The Deputy Sub-Bursar arrives at the hospital with a black cash box full of the day’s soma rations and asks all of the children to line up neatly for the distribution. John, realizing that this drug killed his mother, decides to free the children by getting rid of the soma. While John has his fit, the Deputy calls Hemholtz, whom he knows to be a friend of John’s. Helmholtz and Bernard rush to the hospital, where John begins throwing the soma out the window. Helmholtz joins him, but Bernard doesn’t, and the children and hospital staff look on, thinking them all mad.
Insects. In chapter 4, Huxley compared a group of lower-caste workers to “aphides and ants,” suggesting that they’re small and easily crushed. Here, we find that insects have become a motif in the novel and that groups of people are repeatedly compared to mindless creatures in order to emphasize a lack of individuality and identity.
Soma. This drug means different things to different characters. Linda and Lenina use it as an escape, the children respond to it almost like it’s candy, and John sees it as a corrupting force, something that must be destroyed.

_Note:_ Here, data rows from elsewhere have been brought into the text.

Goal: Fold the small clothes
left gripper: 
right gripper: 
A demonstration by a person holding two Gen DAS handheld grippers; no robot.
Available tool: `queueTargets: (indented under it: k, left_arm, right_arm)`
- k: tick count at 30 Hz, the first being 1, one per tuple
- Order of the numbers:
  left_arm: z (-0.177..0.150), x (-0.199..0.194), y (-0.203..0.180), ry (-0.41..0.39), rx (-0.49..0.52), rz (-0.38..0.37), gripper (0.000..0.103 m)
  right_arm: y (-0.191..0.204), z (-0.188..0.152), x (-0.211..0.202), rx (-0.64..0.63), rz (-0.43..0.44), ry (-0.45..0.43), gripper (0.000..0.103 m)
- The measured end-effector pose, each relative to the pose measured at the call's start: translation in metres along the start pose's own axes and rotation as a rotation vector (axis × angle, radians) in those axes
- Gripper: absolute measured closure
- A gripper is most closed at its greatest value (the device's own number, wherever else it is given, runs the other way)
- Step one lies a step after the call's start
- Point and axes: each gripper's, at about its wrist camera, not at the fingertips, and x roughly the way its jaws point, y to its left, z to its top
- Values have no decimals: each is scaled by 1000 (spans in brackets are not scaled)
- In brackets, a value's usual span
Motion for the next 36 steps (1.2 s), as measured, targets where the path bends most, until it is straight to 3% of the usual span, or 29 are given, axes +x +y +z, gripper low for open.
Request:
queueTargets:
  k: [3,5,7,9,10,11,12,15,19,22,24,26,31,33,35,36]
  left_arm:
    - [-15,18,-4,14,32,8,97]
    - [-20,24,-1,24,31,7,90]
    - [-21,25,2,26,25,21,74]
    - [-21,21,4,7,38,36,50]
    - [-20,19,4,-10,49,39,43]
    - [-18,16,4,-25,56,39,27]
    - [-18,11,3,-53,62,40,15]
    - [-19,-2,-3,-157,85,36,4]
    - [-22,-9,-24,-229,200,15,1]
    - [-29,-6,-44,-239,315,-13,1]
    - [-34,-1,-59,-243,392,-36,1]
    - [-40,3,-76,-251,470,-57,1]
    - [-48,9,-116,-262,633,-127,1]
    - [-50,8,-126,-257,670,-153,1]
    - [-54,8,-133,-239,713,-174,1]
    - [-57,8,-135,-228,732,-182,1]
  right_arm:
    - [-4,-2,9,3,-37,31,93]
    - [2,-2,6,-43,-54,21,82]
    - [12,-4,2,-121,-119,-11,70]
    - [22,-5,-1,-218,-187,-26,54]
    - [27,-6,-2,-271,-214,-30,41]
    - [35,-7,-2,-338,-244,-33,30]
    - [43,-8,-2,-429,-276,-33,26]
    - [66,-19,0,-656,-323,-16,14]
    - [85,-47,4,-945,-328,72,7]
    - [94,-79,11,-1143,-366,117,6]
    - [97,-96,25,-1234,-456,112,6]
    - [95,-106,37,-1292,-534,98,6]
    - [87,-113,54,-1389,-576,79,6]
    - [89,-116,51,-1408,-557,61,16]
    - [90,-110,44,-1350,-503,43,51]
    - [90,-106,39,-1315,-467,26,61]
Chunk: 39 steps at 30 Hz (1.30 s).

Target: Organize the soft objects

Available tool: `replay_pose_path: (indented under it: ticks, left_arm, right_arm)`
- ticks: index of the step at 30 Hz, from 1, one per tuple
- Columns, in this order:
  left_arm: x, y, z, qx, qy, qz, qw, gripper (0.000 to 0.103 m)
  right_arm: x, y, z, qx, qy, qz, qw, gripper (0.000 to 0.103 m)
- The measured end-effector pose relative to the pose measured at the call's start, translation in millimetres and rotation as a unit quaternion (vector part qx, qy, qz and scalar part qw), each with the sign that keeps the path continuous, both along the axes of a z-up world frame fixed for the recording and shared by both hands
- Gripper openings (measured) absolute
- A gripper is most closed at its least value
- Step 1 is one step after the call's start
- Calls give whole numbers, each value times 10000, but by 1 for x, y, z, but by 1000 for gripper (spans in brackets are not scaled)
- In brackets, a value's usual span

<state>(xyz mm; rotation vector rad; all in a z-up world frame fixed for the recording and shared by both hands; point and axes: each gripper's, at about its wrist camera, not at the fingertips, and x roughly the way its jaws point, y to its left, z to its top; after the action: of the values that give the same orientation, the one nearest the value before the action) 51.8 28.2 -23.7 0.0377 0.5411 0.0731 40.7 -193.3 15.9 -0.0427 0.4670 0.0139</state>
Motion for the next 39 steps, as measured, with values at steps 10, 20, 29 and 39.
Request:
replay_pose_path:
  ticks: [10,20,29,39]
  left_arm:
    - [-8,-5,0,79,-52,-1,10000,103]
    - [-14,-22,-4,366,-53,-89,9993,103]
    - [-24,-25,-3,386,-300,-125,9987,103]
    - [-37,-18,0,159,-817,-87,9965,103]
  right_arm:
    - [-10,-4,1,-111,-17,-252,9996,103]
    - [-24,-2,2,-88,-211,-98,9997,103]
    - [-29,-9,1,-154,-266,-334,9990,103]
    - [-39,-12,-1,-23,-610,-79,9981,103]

He proceeds to do so by throwing the soma rations out the window (which, it should be noted, does not actually destroy the pills, but merely displaces them).
The Voice. Once again, Huxley positions “the Voice” as a godlike figure, with its commanding yet soothing message playing all around them, as if to hypnotize them. The Voice thus becomes a symbol of the conditioning that the children have gone through and of their subservience to the desires of the Voice (and, thus, the World Controllers).
Freedom. This theme is closely associated with the theme of drugs. John justifies his decision to get rid of the soma by asking, “Don’t you want to be free?” He’s implying that their addiction to soma has enslaved them, reducing them to “mewling and puking” babies dependent on drugs for all their emotional needs. His attempt to free the children, however, fails.
Friendship. Friendship has been a major theme in the novel. We’ve seen the ups and downs of the friendships between Bernard, Helmholtz, and John, and we’ve seen how the essential differences in character and thought have kept them from truly understanding each other. When Bernard betrays both his friends and tries to distance himself from their actions, we see the limits of friendship. In the end, Bernard is more interested in self-preservation than in being close to people.